* _Exercise instructions_
Nothing but the lines below from the first through the one with "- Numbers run" should appear, printed exactly; please leave pictures out.

* _Data_
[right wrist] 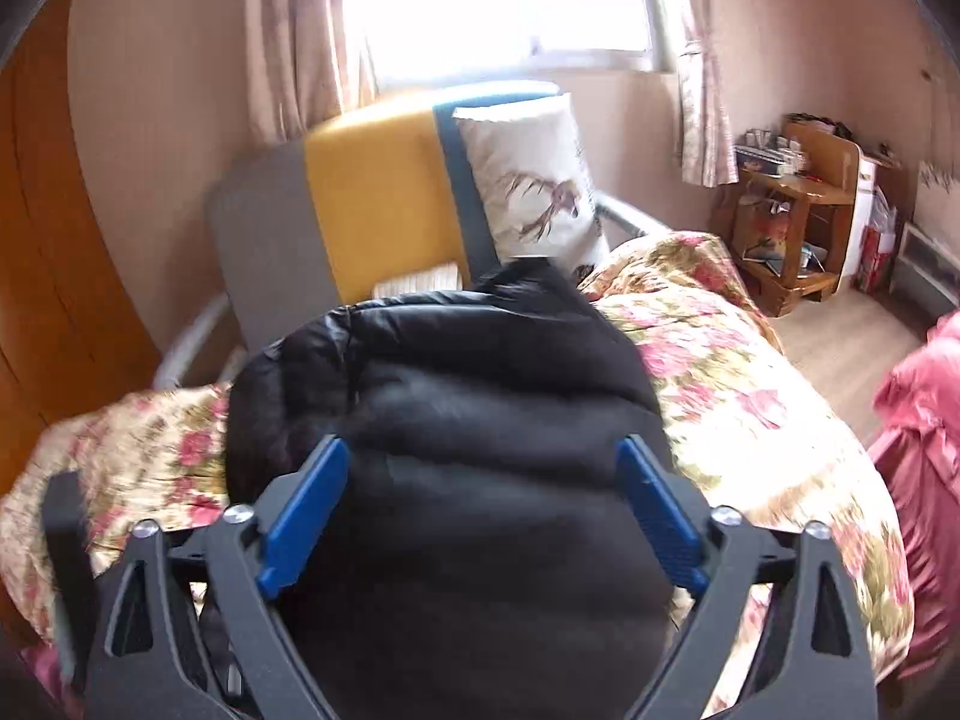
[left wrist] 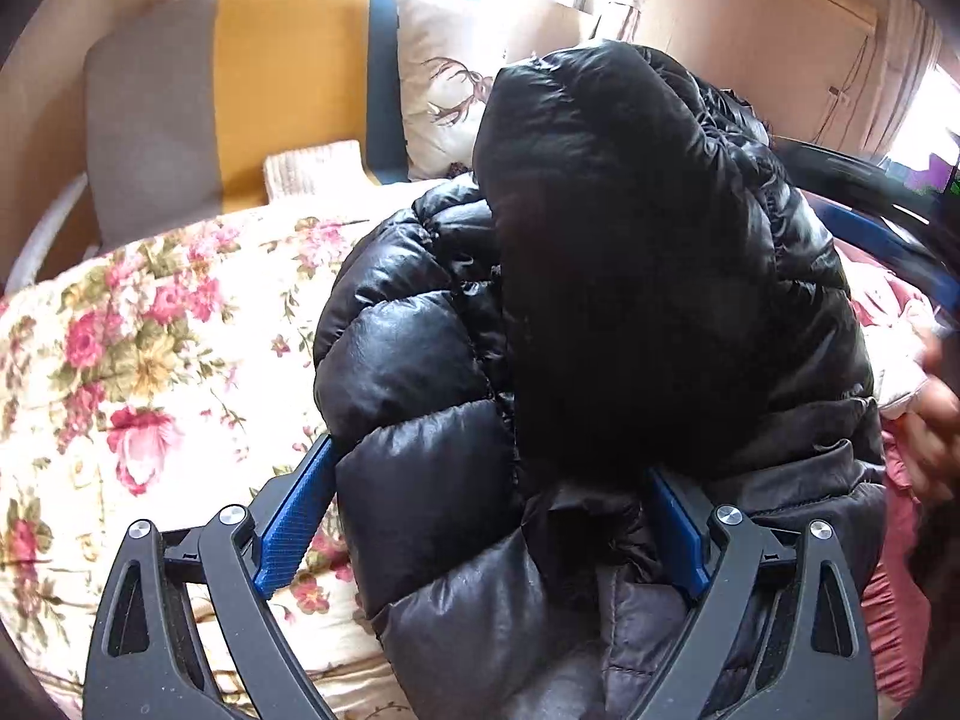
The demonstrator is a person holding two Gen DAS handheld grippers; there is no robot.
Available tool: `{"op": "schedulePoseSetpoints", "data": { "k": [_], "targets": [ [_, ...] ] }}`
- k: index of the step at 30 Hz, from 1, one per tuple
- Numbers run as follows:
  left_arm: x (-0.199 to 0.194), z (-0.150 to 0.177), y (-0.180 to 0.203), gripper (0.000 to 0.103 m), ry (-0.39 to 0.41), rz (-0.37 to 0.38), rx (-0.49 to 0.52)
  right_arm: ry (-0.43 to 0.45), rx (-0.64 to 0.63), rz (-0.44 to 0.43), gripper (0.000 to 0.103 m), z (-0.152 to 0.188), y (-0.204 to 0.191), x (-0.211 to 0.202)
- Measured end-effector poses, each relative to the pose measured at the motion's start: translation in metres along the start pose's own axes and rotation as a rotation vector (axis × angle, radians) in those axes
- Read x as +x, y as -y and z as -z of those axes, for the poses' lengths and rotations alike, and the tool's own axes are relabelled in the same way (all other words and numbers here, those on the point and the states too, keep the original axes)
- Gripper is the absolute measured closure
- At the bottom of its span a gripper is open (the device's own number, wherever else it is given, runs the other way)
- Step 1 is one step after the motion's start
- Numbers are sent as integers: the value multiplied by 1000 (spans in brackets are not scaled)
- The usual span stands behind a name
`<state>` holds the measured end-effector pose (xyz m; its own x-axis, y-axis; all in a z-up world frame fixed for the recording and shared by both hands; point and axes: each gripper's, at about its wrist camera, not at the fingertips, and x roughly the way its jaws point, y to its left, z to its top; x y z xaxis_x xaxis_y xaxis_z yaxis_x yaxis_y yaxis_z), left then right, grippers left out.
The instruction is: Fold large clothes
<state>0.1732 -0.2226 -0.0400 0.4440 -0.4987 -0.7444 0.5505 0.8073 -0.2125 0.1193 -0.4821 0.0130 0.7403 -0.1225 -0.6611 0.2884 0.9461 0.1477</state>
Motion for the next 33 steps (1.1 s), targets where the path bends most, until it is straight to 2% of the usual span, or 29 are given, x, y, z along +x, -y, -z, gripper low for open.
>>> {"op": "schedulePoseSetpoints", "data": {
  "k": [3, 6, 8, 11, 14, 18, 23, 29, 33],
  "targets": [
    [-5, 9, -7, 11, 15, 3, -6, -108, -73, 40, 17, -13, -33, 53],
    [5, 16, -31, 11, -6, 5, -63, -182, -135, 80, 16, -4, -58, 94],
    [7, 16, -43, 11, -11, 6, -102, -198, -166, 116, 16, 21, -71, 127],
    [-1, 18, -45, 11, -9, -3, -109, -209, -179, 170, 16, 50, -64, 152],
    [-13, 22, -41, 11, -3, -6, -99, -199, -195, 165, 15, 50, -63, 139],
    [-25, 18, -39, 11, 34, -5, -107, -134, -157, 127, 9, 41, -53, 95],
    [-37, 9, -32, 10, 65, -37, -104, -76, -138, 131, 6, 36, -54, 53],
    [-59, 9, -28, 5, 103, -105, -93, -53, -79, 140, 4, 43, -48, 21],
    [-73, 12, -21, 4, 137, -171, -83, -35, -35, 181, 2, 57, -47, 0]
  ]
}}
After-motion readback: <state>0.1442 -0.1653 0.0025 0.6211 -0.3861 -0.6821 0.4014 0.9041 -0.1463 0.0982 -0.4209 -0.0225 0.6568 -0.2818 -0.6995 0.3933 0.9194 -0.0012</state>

* _Result below_
[right wrist] 
[left wrist] 
The demonstrator is a person holding two Gen DAS handheld grippers; there is no robot.
Available tool: `{"op": "schedulePoseSetpoints", "data": { "k": [_], "targets": [ [_, ...] ] }}`
- k: index of the step at 30 Hz, from 1, one per tuple
- Numbers run as follows:

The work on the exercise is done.